Assume the following scenario: the source system generates daily log files which are CDC driven. Meaning: for every change on a record in the source system, you receive a line in the log representing the complete new record, together with a timestamp of the change and some additional meta data (like who did the change). There is no indication of what actually changed.
These log files can arrive out of sequence and sometimes can contain data for periods which were already processed. For example: after a manual extract containing multiple days that span processed and non-processed days.
One line can (and will) be the source for different hubs, links and their satellites.
Loading hubs and links is quite straight forward following the known standards.
However, this will generate some challenges in how to process satellites into the data vault. Like:
- a new line does not necessarily mean a new record is added in all it's dependent satellites. Some of them will actually be changed while some of them will not. Hash differences by target satellite will do the trick.
- the assigned LoadDateTime is the same for the complete log file, as it was presented as a whole to be uploaded. When processing a change in descriptive data for a hub or link where it's changed from A to B and back to A again, this results in duplicates as the PK of the satellite is defined as the hub_key in combination with the LoadDateTime. And the last one is the same for the 3 records. To overcome this, we've added 'micro increments' to the LoadDateTime to make them unique again.
- as data can arrive out of sequence, you need to start your delta checking against the last available record in your satellite prior to the period you're processing.

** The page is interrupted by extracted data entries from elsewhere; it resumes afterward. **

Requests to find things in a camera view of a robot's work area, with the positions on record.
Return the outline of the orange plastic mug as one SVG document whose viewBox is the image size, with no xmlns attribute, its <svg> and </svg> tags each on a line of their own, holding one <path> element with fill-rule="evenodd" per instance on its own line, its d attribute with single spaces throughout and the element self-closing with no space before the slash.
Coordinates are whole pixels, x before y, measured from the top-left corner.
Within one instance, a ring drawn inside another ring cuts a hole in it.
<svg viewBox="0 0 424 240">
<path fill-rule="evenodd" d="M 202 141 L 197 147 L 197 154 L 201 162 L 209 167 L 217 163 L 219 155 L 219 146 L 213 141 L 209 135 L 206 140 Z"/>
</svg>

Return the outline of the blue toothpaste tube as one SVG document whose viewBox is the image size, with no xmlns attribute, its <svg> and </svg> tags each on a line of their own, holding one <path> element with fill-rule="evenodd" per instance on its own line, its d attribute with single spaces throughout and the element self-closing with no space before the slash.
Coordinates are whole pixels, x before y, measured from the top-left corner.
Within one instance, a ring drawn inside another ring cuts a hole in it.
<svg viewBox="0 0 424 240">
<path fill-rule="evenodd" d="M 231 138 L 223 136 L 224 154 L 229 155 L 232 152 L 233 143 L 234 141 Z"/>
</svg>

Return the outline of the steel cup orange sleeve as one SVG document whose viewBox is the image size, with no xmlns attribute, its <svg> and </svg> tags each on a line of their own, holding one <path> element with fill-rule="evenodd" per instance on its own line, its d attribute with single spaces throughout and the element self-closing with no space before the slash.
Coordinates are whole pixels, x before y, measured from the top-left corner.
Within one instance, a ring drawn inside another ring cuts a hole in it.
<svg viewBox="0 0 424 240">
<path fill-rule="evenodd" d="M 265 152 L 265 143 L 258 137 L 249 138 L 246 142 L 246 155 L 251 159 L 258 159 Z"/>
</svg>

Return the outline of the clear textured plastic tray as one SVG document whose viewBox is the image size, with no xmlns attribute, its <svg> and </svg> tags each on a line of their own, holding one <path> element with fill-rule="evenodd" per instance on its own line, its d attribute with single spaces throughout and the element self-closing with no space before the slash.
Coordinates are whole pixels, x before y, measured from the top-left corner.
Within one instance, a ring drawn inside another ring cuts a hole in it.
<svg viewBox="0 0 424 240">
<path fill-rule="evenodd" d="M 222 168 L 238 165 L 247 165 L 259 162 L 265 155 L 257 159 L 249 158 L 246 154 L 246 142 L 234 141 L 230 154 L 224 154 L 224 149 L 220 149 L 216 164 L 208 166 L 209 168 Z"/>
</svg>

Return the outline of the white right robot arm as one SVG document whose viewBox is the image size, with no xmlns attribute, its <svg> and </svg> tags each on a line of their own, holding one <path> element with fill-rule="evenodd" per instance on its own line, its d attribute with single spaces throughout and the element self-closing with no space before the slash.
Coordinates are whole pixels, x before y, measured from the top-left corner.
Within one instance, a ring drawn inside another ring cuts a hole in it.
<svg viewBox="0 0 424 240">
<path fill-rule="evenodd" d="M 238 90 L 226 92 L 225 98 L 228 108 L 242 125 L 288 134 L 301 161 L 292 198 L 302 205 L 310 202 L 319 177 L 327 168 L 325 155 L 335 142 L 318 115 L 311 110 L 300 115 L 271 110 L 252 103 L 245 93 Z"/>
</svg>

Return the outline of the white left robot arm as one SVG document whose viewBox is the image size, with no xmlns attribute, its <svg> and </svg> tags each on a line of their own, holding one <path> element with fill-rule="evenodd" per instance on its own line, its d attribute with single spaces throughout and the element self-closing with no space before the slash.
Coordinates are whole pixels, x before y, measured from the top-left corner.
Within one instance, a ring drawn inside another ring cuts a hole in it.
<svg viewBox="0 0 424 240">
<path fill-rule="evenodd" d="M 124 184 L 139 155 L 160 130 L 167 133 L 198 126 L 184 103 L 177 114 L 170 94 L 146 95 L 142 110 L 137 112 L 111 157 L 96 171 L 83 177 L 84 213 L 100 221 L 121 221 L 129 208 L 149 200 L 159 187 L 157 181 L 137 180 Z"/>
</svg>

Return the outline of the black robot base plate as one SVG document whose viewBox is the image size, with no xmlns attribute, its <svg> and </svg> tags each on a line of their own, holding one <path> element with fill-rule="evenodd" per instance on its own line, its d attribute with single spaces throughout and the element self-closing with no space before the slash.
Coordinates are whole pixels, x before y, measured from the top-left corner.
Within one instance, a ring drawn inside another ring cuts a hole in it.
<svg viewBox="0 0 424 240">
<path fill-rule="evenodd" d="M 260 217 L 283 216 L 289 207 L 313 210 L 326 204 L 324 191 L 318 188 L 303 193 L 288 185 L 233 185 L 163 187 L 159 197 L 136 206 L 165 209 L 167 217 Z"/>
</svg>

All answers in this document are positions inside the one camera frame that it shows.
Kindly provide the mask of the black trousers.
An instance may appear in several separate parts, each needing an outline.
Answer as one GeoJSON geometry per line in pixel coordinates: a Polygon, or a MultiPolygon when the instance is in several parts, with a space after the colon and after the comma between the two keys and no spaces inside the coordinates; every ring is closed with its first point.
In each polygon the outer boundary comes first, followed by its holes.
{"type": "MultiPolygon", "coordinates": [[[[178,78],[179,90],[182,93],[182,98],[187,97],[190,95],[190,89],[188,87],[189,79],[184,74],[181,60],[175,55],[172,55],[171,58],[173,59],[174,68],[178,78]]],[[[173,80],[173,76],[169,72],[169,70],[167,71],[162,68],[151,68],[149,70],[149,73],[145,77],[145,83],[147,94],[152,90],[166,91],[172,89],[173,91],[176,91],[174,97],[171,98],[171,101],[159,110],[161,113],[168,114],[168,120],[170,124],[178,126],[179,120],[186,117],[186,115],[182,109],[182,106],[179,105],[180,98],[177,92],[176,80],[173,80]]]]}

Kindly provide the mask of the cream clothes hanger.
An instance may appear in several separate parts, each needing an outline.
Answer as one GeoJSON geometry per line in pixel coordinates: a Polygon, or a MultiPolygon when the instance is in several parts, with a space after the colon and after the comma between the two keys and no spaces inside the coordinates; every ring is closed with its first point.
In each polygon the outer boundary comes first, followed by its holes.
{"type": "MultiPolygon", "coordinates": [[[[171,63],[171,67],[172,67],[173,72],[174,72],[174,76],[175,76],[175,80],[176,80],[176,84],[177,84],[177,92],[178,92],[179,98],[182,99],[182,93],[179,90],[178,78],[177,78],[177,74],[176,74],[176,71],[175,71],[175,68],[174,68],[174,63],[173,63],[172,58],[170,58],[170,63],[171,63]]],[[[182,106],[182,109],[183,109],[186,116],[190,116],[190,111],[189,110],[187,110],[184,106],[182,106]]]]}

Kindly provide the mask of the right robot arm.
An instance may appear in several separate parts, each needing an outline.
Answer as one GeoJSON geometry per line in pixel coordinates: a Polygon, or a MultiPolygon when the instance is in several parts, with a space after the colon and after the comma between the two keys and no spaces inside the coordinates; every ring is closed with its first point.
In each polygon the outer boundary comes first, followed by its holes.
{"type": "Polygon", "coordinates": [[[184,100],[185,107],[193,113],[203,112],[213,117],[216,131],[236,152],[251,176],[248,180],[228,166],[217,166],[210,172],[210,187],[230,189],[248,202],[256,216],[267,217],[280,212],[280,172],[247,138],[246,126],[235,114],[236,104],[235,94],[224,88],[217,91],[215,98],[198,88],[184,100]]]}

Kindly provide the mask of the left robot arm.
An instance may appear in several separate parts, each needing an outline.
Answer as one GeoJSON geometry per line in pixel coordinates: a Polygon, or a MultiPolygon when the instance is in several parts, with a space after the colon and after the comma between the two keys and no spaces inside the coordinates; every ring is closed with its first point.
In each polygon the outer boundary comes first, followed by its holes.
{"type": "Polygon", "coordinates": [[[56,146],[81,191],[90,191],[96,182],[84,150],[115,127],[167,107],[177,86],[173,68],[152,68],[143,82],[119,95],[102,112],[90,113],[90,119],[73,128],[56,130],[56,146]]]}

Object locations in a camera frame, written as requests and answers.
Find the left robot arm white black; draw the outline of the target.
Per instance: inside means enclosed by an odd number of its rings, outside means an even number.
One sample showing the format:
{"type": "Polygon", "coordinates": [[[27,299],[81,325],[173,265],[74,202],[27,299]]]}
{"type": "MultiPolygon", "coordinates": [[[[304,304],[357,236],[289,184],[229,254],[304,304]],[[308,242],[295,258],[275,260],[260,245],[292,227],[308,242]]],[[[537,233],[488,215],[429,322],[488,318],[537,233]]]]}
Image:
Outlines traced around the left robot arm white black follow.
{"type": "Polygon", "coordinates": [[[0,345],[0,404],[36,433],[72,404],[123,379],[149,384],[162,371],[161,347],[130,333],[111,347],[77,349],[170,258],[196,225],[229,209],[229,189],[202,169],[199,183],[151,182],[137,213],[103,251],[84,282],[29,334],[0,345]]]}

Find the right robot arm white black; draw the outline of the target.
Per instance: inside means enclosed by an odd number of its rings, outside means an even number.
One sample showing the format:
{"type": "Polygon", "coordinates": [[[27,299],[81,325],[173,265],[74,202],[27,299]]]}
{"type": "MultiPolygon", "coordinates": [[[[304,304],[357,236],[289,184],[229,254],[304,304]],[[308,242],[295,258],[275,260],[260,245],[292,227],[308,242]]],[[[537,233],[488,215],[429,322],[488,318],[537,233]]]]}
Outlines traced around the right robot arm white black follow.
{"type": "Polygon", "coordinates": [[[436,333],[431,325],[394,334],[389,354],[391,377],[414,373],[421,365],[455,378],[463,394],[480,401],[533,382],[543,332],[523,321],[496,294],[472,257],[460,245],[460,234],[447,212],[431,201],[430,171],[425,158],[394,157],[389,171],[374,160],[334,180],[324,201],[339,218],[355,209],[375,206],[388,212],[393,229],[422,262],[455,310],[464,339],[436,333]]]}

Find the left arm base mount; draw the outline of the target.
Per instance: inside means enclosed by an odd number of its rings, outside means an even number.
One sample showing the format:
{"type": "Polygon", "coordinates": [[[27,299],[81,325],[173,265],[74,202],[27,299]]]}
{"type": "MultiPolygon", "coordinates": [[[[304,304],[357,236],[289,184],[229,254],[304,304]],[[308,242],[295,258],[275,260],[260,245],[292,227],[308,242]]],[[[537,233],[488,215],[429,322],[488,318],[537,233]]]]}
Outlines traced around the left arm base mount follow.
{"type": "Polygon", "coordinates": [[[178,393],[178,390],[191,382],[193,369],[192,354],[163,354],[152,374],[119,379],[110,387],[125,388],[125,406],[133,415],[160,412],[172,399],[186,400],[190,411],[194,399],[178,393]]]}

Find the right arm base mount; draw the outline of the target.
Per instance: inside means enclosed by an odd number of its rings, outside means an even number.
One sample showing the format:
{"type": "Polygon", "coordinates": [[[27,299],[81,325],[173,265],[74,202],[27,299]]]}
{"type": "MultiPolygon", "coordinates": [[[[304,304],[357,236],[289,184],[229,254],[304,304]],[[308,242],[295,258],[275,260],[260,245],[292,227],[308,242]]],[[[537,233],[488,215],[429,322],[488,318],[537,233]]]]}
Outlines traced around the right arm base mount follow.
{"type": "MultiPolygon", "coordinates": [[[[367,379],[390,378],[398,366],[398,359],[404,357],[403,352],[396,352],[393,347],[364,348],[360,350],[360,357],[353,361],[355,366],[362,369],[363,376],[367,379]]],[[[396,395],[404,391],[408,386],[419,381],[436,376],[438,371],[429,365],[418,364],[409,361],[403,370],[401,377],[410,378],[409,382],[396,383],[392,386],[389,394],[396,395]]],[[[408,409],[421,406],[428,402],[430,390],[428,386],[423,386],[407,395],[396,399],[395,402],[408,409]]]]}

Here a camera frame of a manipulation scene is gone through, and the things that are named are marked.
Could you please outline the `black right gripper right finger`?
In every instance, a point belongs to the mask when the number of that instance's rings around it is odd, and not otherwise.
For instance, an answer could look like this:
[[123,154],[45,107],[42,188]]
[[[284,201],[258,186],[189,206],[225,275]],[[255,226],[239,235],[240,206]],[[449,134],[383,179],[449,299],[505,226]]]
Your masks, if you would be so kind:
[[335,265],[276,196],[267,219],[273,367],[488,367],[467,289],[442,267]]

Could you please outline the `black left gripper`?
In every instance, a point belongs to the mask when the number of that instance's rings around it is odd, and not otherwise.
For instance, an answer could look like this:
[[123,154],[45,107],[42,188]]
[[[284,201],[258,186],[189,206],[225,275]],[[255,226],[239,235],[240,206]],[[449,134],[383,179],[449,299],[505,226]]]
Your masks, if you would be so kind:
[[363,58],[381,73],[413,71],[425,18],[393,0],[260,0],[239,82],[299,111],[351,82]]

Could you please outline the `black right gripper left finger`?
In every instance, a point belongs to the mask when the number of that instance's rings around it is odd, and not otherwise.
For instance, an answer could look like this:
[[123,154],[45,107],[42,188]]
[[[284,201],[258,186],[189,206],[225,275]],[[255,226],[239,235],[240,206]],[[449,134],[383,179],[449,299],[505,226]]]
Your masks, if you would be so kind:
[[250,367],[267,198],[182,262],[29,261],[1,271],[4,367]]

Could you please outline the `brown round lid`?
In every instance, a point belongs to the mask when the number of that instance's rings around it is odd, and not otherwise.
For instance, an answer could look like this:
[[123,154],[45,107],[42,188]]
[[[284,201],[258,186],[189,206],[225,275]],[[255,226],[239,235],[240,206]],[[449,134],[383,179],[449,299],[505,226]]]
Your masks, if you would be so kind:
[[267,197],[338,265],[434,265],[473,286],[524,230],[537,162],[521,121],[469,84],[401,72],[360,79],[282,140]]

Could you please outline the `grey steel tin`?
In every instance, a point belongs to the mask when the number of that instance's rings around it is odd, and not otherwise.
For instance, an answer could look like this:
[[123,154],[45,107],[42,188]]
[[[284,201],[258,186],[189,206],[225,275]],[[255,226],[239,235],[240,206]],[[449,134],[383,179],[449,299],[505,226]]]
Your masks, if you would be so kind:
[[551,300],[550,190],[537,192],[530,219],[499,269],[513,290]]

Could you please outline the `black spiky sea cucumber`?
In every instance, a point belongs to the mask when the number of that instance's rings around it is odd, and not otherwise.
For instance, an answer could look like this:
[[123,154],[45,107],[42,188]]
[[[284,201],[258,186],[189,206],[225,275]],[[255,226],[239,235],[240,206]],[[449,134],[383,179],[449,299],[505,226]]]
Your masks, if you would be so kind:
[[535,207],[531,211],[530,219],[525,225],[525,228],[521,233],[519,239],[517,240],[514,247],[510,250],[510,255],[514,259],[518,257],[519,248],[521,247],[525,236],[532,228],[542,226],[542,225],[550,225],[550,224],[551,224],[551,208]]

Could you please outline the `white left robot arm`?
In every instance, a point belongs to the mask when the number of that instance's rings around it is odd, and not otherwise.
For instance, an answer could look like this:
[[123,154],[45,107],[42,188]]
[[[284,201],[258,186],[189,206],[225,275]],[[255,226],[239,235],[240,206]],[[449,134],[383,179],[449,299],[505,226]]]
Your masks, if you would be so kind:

- for all of the changes for one hub/link record, you'll need to do delta checking against the previous line in your log to prevent loading doubles and a data explosion. Otherwise all your satellites loaded from the same log will contain the same amount of rows
- all the above assumes checks against the change date (period). the easiest would be to replace the LoadDateTime by this change date, but that goes against the standards (no?) and it removes the traceability of when the record was actually added
Only then the resulting set can be processed into the satellite following normal procedures.
You might be tempted to also check the last line in your change set against the first line from the satellite following the data set you're processing to determine if this line could be deleted or not. There are some reasons not to do so:
- in general we never delete data from the data vault
- there might be other log files to process after this file and before the first line following this data set and already loaded in the satellite. In this case additional change records could be added in between.
So, a lot of challenges and a not so simple loading template as a result.
I'm curious as to your solution to this challenge! Do you see other challenges? Have you found easier/other solutions?